** PROMPT **
Please repeat the line that has "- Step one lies" and all lines after it, exactly as they appear, through the end of the entries.

Dataset excerpts:

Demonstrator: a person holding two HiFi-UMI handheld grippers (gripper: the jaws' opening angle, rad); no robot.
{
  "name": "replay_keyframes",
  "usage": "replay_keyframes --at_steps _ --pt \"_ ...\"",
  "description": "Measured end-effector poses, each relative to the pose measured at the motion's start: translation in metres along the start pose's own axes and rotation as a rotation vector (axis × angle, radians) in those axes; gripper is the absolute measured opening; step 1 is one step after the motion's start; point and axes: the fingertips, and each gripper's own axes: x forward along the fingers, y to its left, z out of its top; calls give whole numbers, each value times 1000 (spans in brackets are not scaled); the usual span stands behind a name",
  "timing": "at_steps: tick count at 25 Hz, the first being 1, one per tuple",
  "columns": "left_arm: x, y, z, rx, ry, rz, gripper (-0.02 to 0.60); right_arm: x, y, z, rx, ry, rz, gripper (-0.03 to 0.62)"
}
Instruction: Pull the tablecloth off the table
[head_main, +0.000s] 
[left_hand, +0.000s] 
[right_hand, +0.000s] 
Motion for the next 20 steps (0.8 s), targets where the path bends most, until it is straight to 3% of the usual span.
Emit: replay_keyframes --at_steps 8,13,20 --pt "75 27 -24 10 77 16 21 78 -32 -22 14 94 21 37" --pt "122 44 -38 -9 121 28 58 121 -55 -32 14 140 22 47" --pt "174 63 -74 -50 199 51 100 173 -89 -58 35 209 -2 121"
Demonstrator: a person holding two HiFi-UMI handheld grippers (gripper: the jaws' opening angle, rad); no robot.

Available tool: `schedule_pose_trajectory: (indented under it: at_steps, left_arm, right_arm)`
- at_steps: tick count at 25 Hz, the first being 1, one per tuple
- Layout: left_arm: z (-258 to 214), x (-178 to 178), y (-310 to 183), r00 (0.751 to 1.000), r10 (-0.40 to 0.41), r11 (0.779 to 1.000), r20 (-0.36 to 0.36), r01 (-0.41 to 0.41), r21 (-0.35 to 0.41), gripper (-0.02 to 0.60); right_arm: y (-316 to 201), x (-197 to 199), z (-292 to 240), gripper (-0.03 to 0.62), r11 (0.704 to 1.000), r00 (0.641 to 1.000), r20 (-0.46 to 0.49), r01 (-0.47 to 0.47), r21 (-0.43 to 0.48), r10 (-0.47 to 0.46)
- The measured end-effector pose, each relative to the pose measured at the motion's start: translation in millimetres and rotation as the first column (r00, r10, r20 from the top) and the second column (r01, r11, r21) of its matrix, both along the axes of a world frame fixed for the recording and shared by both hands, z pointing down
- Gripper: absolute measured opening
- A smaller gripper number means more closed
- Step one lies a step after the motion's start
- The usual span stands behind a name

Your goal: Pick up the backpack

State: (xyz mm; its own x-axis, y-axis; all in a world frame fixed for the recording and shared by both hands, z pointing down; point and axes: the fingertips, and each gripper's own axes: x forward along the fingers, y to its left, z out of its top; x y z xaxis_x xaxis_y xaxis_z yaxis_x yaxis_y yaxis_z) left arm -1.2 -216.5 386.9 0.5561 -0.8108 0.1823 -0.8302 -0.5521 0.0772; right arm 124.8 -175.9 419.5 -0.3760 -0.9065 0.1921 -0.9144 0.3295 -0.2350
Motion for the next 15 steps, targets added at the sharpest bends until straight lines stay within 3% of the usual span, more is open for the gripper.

** TASK RESPONSE **
- Step one lies a step after the motion's start
- The usual span stands behind a name

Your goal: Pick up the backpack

State: (xyz mm; its own x-axis, y-axis; all in a world frame fixed for the recording and shared by both hands, z pointing down; point and axes: the fingertips, and each gripper's own axes: x forward along the fingers, y to its left, z out of its top; x y z xaxis_x xaxis_y xaxis_z yaxis_x yaxis_y yaxis_z) left arm -1.2 -216.5 386.9 0.5561 -0.8108 0.1823 -0.8302 -0.5521 0.0772; right arm 124.8 -175.9 419.5 -0.3760 -0.9065 0.1921 -0.9144 0.3295 -0.2350
Motion for the next 15 steps, targets added at the sharpest bends until straight lines stay within 3% of the usual span, more is open for the gripper.

Nothing else is required to complete this exercise.